For every line in the records that has the word "skirt", make a copy.
── DATA LISTING
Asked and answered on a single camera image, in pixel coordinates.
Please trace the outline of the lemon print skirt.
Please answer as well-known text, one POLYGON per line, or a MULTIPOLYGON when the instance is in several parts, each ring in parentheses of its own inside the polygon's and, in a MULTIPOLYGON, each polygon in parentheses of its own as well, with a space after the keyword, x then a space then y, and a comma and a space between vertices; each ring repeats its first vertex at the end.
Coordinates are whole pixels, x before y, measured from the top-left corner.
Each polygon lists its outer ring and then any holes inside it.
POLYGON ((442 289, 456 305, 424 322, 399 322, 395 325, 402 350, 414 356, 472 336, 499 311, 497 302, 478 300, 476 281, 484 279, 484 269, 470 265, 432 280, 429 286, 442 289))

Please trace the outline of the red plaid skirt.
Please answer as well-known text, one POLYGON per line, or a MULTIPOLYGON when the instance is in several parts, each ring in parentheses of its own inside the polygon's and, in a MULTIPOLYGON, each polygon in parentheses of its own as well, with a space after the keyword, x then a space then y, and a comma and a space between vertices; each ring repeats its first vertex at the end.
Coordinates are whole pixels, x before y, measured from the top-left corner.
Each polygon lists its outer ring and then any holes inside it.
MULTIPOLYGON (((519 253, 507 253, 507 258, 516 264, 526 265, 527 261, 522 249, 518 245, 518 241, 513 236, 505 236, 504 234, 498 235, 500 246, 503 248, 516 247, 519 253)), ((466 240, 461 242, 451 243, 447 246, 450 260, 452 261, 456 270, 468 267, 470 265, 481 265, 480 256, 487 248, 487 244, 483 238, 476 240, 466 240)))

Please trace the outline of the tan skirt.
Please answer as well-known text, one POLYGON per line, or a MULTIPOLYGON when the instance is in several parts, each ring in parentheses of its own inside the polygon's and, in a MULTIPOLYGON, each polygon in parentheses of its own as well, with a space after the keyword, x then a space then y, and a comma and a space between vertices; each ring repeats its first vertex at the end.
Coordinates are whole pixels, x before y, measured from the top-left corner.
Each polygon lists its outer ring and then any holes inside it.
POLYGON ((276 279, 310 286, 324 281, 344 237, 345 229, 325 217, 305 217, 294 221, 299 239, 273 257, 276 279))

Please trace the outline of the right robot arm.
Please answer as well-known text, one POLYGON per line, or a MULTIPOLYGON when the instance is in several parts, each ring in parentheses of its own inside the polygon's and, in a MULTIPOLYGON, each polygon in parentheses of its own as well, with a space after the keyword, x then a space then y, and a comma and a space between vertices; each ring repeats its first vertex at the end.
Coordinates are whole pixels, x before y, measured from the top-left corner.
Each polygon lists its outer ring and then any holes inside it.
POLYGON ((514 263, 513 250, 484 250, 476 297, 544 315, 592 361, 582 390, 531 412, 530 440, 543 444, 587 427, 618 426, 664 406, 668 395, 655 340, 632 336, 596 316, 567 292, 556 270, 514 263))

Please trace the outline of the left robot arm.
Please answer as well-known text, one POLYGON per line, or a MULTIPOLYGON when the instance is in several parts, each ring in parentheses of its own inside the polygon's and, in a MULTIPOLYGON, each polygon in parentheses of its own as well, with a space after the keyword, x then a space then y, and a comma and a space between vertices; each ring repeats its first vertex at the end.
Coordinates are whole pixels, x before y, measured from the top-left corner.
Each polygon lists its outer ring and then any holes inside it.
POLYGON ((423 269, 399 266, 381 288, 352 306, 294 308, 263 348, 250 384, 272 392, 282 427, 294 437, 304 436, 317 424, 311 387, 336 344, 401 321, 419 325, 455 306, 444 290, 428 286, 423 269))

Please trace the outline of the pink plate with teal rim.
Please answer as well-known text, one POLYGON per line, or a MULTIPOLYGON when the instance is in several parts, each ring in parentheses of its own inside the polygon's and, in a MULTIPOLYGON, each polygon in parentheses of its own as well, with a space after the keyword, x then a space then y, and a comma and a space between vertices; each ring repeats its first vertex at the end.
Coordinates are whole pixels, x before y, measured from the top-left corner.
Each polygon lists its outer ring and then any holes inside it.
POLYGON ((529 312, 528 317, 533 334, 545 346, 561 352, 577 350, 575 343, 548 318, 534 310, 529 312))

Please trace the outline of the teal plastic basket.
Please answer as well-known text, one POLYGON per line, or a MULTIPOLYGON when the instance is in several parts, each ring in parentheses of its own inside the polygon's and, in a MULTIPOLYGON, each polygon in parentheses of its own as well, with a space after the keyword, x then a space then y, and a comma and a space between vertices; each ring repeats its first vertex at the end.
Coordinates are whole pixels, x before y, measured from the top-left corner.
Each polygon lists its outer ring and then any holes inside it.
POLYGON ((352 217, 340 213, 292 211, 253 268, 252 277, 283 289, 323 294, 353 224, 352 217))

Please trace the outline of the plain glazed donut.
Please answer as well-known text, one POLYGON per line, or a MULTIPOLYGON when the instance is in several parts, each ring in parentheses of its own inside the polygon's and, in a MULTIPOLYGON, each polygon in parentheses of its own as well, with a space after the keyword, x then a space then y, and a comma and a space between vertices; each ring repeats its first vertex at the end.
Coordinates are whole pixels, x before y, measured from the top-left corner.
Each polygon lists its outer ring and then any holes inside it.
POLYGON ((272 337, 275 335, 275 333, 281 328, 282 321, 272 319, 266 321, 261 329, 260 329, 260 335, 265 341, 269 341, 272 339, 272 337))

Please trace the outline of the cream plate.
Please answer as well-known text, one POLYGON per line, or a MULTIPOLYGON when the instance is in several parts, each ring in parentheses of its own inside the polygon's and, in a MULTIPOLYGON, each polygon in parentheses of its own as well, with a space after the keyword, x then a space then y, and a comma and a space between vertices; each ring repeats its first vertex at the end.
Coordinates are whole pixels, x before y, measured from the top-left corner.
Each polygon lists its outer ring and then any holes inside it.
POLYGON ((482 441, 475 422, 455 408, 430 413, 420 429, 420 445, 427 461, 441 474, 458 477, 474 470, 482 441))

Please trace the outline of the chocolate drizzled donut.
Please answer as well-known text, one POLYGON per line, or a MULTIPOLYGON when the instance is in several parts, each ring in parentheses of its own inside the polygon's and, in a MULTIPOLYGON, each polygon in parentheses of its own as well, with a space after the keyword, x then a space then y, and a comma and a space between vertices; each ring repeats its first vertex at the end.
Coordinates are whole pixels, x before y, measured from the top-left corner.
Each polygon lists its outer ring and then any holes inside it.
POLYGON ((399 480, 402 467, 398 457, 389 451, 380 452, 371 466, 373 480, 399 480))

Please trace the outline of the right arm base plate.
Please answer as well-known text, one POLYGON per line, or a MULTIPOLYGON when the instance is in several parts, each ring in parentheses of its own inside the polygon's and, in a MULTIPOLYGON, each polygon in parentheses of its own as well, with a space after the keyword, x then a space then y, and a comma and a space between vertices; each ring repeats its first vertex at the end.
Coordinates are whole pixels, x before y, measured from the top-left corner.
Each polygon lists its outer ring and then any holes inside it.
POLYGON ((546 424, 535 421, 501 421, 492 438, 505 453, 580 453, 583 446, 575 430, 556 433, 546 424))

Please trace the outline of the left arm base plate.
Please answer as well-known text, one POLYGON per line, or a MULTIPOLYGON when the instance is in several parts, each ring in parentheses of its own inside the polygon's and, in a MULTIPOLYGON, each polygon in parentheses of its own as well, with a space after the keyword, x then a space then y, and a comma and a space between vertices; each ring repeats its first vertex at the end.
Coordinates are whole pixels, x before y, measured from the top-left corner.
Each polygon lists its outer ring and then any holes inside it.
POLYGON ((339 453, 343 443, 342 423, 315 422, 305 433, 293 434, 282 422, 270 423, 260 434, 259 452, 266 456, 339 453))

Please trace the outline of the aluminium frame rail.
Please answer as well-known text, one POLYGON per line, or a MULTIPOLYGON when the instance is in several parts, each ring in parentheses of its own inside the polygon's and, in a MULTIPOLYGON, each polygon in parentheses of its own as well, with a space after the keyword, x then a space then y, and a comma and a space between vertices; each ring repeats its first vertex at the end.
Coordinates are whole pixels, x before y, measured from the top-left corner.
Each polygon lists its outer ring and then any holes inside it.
────
WRITTEN REPLY:
Please trace the outline of the lemon print skirt.
Please trace the outline of the red plaid skirt.
Please trace the outline of the tan skirt.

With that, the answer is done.